Vacunas y autismo


En 1998 el médico Andrew Wakefield publicó en la revista The Lancet un artículo en el que se relacionaba la vacuna del sarampión con la aparición de autismo y enfermedades del colon.
Posteriormente se descubrió que este médico tenía conflictos de intereses y había falseado los estudios en los que basó el artículo. The Lancet retiró el artículo, sin embargo se había producido una gran difusión pública de la noticia que desencadenó un importante rechazo a la vacunación.

Por otro lado, actualmente en vacunas contra la difteria, el tétanos y la tos ferina (DTP), la hepatitis B, la rabia, la gripe y las infecciones por Haemophilus influenzae de tipo b (Hib) y meningococos se emplea un conservante denominado tiomersal, que contiene mercurio.

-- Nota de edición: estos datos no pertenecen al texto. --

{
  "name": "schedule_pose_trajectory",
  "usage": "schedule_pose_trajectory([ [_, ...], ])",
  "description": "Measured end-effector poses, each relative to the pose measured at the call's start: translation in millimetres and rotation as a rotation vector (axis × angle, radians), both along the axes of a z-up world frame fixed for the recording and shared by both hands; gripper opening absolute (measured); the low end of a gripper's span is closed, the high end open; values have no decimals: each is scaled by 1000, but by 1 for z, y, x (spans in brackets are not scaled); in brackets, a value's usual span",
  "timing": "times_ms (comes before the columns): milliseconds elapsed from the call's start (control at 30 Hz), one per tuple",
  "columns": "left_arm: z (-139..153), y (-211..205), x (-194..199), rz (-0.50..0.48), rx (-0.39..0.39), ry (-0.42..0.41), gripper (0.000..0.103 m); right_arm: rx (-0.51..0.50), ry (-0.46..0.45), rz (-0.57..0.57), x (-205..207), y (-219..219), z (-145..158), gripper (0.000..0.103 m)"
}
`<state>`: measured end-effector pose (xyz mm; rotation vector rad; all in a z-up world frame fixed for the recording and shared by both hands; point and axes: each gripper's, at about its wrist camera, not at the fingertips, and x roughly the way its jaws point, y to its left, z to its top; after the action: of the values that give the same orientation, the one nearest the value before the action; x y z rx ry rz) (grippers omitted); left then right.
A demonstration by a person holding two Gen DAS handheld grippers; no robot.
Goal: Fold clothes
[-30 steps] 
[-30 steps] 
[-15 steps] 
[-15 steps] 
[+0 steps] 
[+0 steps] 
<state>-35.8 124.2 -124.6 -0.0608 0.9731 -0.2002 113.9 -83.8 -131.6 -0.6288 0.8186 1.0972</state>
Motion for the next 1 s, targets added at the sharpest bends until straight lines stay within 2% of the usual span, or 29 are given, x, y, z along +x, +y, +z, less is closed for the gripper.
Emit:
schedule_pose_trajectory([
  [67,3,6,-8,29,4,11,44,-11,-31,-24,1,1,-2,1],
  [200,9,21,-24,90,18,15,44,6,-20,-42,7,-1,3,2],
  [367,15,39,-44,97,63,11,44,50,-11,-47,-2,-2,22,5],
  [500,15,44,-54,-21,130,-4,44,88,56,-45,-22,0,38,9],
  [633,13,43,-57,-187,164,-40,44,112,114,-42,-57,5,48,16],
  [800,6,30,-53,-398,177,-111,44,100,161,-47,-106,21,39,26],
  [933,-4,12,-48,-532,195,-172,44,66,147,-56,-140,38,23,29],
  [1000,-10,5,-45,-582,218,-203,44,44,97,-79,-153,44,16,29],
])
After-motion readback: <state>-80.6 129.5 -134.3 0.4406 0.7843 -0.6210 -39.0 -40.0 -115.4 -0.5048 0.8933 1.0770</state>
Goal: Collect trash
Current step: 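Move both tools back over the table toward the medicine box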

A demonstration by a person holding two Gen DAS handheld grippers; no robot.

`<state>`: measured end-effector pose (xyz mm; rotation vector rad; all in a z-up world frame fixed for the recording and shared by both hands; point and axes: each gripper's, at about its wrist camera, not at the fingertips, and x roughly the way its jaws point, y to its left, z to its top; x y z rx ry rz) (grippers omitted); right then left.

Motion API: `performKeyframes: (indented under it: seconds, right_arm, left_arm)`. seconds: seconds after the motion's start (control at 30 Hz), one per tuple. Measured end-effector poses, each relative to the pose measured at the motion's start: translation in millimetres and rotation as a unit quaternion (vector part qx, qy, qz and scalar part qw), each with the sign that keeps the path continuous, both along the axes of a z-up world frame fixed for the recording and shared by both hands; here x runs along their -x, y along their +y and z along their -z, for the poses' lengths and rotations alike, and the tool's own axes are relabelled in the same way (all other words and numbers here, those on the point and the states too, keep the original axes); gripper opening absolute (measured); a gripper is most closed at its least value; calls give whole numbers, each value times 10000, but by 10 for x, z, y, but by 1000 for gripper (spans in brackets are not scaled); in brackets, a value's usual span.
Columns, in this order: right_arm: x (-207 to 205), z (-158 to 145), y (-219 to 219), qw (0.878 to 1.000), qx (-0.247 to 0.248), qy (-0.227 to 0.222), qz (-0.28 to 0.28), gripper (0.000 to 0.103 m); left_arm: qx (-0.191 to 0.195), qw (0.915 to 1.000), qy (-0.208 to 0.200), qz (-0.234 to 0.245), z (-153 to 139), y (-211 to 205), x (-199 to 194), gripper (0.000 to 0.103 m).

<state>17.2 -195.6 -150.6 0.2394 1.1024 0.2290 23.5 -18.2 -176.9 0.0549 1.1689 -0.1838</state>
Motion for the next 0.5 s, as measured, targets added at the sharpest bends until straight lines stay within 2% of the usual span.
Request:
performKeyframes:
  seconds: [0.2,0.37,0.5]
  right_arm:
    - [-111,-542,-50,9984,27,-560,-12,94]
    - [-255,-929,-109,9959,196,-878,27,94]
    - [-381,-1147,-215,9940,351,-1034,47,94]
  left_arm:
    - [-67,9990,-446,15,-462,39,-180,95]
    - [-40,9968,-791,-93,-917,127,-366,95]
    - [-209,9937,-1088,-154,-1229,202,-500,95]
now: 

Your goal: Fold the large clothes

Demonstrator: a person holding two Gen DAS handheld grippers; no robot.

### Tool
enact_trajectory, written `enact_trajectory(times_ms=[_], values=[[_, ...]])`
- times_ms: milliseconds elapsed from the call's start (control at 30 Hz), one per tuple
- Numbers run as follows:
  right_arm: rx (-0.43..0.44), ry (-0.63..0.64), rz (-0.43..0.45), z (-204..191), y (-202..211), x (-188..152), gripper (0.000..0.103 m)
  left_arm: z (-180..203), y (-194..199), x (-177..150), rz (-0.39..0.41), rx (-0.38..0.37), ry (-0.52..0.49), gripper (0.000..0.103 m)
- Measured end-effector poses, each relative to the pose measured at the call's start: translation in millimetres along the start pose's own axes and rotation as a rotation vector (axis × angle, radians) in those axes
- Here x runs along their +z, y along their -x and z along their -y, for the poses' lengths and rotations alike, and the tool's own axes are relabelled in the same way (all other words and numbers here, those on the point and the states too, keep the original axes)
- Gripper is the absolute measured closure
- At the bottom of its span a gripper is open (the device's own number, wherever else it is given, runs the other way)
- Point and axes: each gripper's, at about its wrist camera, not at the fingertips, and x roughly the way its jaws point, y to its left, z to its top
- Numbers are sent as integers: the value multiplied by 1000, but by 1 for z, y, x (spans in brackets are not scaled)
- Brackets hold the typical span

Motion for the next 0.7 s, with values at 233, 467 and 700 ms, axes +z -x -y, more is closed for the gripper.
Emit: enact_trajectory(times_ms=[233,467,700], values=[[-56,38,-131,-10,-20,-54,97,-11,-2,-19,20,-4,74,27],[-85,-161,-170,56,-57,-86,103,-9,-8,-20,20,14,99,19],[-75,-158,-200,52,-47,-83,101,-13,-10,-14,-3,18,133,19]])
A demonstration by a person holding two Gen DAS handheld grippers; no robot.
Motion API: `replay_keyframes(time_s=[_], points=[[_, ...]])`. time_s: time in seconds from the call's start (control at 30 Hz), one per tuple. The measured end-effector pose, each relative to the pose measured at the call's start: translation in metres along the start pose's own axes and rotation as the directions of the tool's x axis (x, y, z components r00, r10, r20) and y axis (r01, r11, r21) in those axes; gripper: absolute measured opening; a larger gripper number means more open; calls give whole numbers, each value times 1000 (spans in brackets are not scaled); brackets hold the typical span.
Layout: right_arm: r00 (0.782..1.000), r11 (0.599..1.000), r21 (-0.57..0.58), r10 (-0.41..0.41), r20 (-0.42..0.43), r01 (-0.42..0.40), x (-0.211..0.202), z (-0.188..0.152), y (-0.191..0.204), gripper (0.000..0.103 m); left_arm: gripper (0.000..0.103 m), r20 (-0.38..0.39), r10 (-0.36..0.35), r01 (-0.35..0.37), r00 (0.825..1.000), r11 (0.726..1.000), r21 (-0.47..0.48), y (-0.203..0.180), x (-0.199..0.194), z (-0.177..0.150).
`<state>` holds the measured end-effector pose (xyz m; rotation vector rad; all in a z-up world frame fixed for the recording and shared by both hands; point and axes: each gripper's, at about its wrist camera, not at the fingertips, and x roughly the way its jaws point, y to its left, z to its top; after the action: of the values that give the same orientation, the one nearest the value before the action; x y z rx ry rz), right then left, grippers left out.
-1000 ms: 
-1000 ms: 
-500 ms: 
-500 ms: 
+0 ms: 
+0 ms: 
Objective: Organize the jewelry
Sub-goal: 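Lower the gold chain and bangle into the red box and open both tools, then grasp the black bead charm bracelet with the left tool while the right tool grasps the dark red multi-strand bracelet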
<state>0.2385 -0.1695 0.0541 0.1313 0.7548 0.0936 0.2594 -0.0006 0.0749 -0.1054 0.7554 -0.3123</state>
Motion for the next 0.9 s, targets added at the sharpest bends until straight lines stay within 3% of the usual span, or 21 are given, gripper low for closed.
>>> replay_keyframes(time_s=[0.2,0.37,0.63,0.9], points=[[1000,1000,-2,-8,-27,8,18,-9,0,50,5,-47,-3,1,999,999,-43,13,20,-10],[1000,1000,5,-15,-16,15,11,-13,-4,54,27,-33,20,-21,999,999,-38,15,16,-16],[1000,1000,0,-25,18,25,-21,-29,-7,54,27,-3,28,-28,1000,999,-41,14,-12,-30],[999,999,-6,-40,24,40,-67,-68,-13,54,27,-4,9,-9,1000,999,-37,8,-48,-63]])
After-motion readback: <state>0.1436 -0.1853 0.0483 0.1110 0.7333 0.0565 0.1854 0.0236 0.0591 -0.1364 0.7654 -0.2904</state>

El mercurio es un elemento de elevada toxicidad, que afecta a numerosos órganos y sistemas, especialmente en la infancia. Pero en esta formulación (etilmercurio) su  toxicidad es reducida: se elimina más rápidamente del organismo y tiene una semivida más breve. 

Sin embargo, debido al brote que se produjo en Japón en los años 50, de intoxicaciones por el mercurio acumulado en el pescado (en otra forma química: metilmercurio), en 1999 se decidió eliminar el tiomersal de vacunas en algunos países por precaución, lo que contribuyó a generar alarma entre la población. Sin embargo, en estudios posteriores, observando a estas poblaciones en las que se vacunaba con este conservante, no se encontró una relación entre el autismo y el tiomersal. Actualmente la OMS dice que no se puede considerar que exista un riesgo para la salud con estas concentraciones.

De todas formas la alerta se extendió entre la población. Sigue disminuyendo la vacunación y se han realizado varios juicios por demandas acusando a estas vacunas de causar autismo, sin que se pudiera demostrar la causalidad.